UniCredit si troverebbe in una situazione di rischio finanziario, con un’esposizione di 600 milioni di euro a seguito dell’insolvenza di Signa, la colossale realtà immobiliare austriaca guidata da René Benko.

A riportare la notizia è stato il quotidiano tedesco Bild, che ha sottolineato come l’istituto di Piazza Gae Aulenti non sia l’unica italiana coinvolta: la Raiffeisenkasse di Bolzano sarebbe esposta per 309.398 euro, la Raiffeisen Landesbank Alto Adige per 6.992.309 euro, la Cassa di Risparmio di Bolzano per 32.010.277 euro e la Volksbank Alto Adige per 44.814.388 euro.

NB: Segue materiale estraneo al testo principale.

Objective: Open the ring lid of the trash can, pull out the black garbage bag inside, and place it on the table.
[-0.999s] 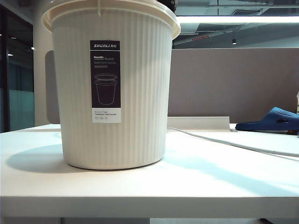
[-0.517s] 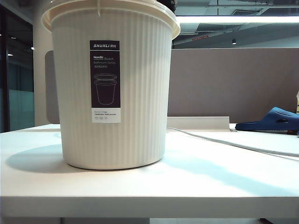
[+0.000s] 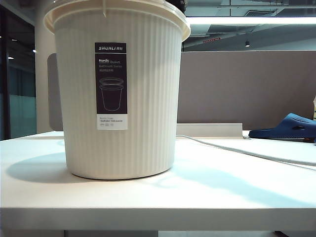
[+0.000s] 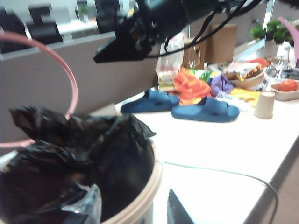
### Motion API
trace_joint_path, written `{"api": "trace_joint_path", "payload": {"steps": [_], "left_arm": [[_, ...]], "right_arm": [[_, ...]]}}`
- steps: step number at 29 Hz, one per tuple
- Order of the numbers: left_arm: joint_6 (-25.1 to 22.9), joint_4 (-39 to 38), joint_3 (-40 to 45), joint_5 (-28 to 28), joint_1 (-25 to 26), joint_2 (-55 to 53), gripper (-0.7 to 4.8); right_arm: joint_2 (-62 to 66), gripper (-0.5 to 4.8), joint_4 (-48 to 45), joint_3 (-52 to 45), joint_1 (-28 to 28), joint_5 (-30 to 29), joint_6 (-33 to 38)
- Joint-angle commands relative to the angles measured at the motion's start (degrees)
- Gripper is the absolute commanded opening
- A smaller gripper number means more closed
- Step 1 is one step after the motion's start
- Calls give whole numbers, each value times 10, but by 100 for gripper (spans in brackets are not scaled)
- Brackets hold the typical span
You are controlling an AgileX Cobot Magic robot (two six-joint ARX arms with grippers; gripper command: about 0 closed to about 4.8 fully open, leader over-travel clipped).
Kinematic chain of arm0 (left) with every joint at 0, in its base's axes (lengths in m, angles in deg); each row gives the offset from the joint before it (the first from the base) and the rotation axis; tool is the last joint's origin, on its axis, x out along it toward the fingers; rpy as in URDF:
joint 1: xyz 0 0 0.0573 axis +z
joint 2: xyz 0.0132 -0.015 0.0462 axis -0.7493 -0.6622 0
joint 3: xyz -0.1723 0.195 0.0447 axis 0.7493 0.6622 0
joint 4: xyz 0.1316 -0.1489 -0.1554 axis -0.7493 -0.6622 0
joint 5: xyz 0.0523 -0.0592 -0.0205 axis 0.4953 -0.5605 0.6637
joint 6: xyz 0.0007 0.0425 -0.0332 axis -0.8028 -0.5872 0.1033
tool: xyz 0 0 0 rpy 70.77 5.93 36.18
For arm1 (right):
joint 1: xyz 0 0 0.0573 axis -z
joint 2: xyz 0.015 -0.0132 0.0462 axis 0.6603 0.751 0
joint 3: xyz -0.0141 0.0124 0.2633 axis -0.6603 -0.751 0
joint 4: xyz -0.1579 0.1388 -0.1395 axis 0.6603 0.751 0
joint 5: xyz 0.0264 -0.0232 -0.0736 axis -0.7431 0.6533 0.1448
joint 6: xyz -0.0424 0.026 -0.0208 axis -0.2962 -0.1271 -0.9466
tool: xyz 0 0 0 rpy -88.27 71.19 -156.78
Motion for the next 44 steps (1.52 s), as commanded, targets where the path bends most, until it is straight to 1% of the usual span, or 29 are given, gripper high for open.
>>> {"api": "trace_joint_path", "payload": {"steps": [1, 3, 5, 7, 9, 10, 13, 15, 17, 18, 22, 24, 25, 26, 28, 29, 31, 34, 36, 39, 41, 43, 44], "left_arm": [[63, 15, -1, 3, 0, -28, 183], [107, 26, -1, 3, 0, -48, 183], [126, 37, -1, 3, 0, -68, 183], [123, 43, -1, 3, 0, -83, 183], [98, 49, -1, 3, 0, -97, 183], [83, 51, -1, 9, 0, -103, 183], [79, 56, -1, 52, 0, -113, 183], [80, 58, -1, 85, 1, -115, 183], [80, 64, -1, 122, 1, -115, 183], [81, 68, -2, 132, 1, -115, 183], [95, 73, -4, 142, 2, -115, 183], [92, 73, -4, 137, 2, -115, 183], [86, 73, -4, 134, 5, -115, 183], [68, 71, -4, 120, 9, -115, 183], [53, 71, -4, 101, 19, -115, 183], [49, 71, -5, 90, 29, -115, 183], [48, 71, -5, 63, 51, -115, 183], [50, 71, -5, 6, 105, -115, 183], [55, 71, -5, -48, 148, -115, 183], [81, 70, -5, -148, 218, -115, 183], [114, 72, -5, -222, 271, -118, 183], [166, 80, -5, -334, 362, -128, 183], [179, 82, -5, -364, 386, -132, 183]], "right_arm": [[-4, 127, 7, 2, -1, -34, 2], [-4, 127, 16, 2, -1, -38, 2], [-4, 127, 30, 2, -1, -38, 1], [-4, 127, 51, 2, -1, -53, -14], [-4, 127, 76, 2, -2, -69, -29], [-4, 127, 89, 2, -2, -74, -29], [-4, 127, 122, 2, -2, -87, -27], [-4, 127, 137, 2, -2, -87, -5], [-4, 127, 146, 2, -2, -87, 36], [-4, 127, 149, 2, -2, -87, 52], [-4, 131, 162, 2, -2, -87, 109], [-4, 155, 169, 2, -2, -88, 122], [-4, 159, 174, 2, -2, -90, 126], [-4, 159, 181, 2, -2, -101, 126], [-4, 160, 194, 2, -2, -125, 127], [-4, 160, 201, 2, -2, -139, 127], [-5, 162, 209, 2, -2, -147, 127], [-12, 162, 214, 2, -2, -147, 129], [-21, 162, 214, 2, -2, -147, 129], [-36, 162, 216, 2, -8, -147, 124], [-48, 162, 219, 2, -9, -147, 125], [-63, 163, 223, 2, -17, -137, 137], [-66, 162, 223, 2, -23, -132, 139]]}}
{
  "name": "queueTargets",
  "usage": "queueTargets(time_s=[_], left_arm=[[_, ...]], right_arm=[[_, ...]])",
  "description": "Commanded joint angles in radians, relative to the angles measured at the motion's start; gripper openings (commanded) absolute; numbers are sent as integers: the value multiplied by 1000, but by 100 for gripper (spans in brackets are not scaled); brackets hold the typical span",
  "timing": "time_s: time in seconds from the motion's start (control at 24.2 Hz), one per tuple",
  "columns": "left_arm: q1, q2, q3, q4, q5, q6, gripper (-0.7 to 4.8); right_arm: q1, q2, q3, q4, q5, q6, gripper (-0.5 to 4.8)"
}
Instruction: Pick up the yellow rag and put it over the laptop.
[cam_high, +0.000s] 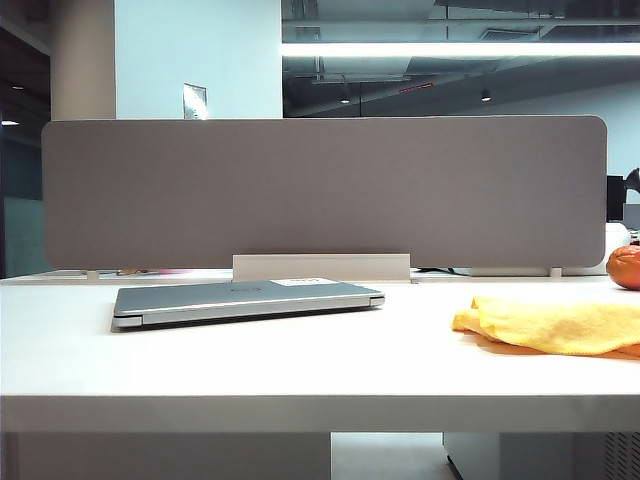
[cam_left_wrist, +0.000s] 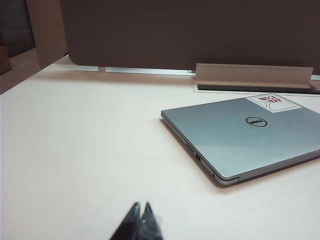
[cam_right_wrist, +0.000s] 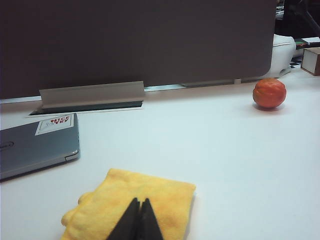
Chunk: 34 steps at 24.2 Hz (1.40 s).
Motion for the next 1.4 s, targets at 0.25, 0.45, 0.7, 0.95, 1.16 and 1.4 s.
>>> queueTargets(time_s=[0.25, 0.45, 0.7, 0.95, 1.16, 1.4], left_arm=[[1, 1, 3, 6, 5, 2, -6], [0, 1, 3, 6, 56, 1, -6], [0, 1, 3, 7, 161, 1, -6], [0, 1, 3, 6, 215, 1, -6], [0, 1, 3, 6, 287, 0, -6], [0, 1, 3, 6, 297, 0, -6]], right_arm=[[1, 339, 229, 3, 0, 3, 56], [1, 518, 325, 3, -7, 3, 55], [1, 732, 433, 3, -122, -5, 55], [1, 946, 521, 3, -227, -5, 56], [2, 1151, 594, 2, -244, -5, 252], [2, 1297, 623, 12, -239, -5, 300]])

Il totale dei debiti di Signa si aggira intorno ai 14 miliardi di euro, con un impatto che oltrepassa i confini italiani. Tra i creditori internazionali coinvolti, infatti, si leggono anche i nomi di Julius Bär con un’esposizione di 628 milioni di euro, Munich Re con 700 milioni, Raiffeisenbank International con 755 milioni, San Simeon Investment con 884 milioni, e Signal Iduna con ben 912 milioni di euro.